Each record must appear in the answer exactly as given.

Provided data Start Marker

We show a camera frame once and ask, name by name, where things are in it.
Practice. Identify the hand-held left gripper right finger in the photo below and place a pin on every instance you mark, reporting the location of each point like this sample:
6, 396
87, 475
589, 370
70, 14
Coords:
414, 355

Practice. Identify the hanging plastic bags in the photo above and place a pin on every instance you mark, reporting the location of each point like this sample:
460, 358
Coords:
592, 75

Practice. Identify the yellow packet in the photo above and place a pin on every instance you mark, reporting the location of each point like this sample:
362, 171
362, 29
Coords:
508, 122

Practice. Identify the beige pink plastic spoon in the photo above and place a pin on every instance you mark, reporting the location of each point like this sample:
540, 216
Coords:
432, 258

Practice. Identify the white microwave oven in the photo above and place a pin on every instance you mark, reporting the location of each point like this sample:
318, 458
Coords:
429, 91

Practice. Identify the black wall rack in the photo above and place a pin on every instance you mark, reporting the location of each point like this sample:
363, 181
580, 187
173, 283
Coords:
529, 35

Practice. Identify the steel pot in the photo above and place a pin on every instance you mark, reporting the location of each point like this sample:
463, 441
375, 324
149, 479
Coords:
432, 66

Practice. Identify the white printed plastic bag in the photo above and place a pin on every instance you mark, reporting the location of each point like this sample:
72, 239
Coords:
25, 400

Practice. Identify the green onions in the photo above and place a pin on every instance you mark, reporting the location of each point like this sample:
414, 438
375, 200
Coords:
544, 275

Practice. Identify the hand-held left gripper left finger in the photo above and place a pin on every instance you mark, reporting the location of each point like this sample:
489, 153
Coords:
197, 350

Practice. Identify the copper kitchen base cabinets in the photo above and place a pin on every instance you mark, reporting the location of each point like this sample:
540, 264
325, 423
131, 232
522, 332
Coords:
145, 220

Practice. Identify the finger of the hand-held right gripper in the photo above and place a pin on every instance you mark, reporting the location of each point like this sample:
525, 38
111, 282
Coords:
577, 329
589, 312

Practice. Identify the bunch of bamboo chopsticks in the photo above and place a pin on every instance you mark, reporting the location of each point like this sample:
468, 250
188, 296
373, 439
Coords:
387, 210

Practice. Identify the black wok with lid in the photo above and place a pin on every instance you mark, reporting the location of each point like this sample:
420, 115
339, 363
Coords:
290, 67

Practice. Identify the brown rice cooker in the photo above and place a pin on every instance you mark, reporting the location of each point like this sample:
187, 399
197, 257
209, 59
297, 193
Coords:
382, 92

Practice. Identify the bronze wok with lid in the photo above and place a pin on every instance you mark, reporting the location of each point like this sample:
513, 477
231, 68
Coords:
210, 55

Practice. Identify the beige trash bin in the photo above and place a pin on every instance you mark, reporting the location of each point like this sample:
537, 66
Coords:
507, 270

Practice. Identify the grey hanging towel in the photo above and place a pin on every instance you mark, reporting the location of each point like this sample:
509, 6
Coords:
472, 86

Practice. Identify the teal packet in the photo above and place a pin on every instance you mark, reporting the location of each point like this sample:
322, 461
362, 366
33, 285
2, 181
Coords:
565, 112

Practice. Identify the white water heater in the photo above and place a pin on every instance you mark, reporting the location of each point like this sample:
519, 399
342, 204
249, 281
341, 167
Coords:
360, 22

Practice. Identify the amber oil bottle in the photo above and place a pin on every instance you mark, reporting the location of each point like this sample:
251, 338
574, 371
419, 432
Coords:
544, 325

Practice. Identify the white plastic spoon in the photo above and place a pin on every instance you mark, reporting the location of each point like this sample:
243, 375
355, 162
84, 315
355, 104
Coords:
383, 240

Provided data End Marker

Answer space:
We show a camera frame once and ask, name by name, where things are in it.
Practice. Identify the hand-held left gripper right finger in the photo below and place a pin on every instance you mark, reporting the location of each point like this sample:
6, 396
87, 475
589, 370
70, 14
Coords:
414, 355

Practice. Identify the hanging plastic bags in the photo above and place a pin on every instance you mark, reporting the location of each point like this sample:
460, 358
Coords:
592, 75

Practice. Identify the yellow packet in the photo above and place a pin on every instance you mark, reporting the location of each point like this sample:
362, 171
362, 29
Coords:
508, 122

Practice. Identify the beige pink plastic spoon in the photo above and place a pin on every instance you mark, reporting the location of each point like this sample:
540, 216
Coords:
432, 258

Practice. Identify the white microwave oven in the photo above and place a pin on every instance you mark, reporting the location of each point like this sample:
318, 458
Coords:
429, 91

Practice. Identify the black wall rack in the photo above and place a pin on every instance you mark, reporting the location of each point like this sample:
363, 181
580, 187
173, 283
Coords:
529, 35

Practice. Identify the steel pot in the photo above and place a pin on every instance you mark, reporting the location of each point like this sample:
463, 441
375, 324
149, 479
Coords:
432, 66

Practice. Identify the white printed plastic bag in the photo above and place a pin on every instance you mark, reporting the location of each point like this sample:
72, 239
Coords:
25, 400

Practice. Identify the green onions in the photo above and place a pin on every instance you mark, reporting the location of each point like this sample:
414, 438
375, 200
Coords:
544, 275

Practice. Identify the hand-held left gripper left finger in the photo above and place a pin on every instance you mark, reporting the location of each point like this sample:
489, 153
Coords:
197, 350

Practice. Identify the copper kitchen base cabinets in the photo above and place a pin on every instance you mark, reporting the location of each point like this sample:
540, 264
325, 423
131, 232
522, 332
Coords:
145, 220

Practice. Identify the finger of the hand-held right gripper in the photo above and place a pin on every instance you mark, reporting the location of each point like this sample:
525, 38
111, 282
Coords:
577, 329
589, 312

Practice. Identify the bunch of bamboo chopsticks in the photo above and place a pin on every instance you mark, reporting the location of each point like this sample:
468, 250
188, 296
373, 439
Coords:
387, 210

Practice. Identify the black wok with lid in the photo above and place a pin on every instance you mark, reporting the location of each point like this sample:
420, 115
339, 363
Coords:
290, 67

Practice. Identify the brown rice cooker in the photo above and place a pin on every instance you mark, reporting the location of each point like this sample:
187, 399
197, 257
209, 59
297, 193
Coords:
382, 92

Practice. Identify the bronze wok with lid in the photo above and place a pin on every instance you mark, reporting the location of each point like this sample:
513, 477
231, 68
Coords:
210, 55

Practice. Identify the beige trash bin in the photo above and place a pin on every instance you mark, reporting the location of each point like this sample:
537, 66
Coords:
507, 270

Practice. Identify the grey hanging towel in the photo above and place a pin on every instance you mark, reporting the location of each point like this sample:
509, 6
Coords:
472, 86

Practice. Identify the teal packet in the photo above and place a pin on every instance you mark, reporting the location of each point like this sample:
322, 461
362, 366
33, 285
2, 181
Coords:
565, 112

Practice. Identify the white water heater in the photo above and place a pin on every instance you mark, reporting the location of each point like this sample:
519, 399
342, 204
249, 281
341, 167
Coords:
360, 22

Practice. Identify the amber oil bottle in the photo above and place a pin on every instance you mark, reporting the location of each point like this sample:
251, 338
574, 371
419, 432
Coords:
544, 325

Practice. Identify the white plastic spoon in the photo above and place a pin on every instance you mark, reporting the location of each point like this sample:
243, 375
355, 162
84, 315
355, 104
Coords:
383, 240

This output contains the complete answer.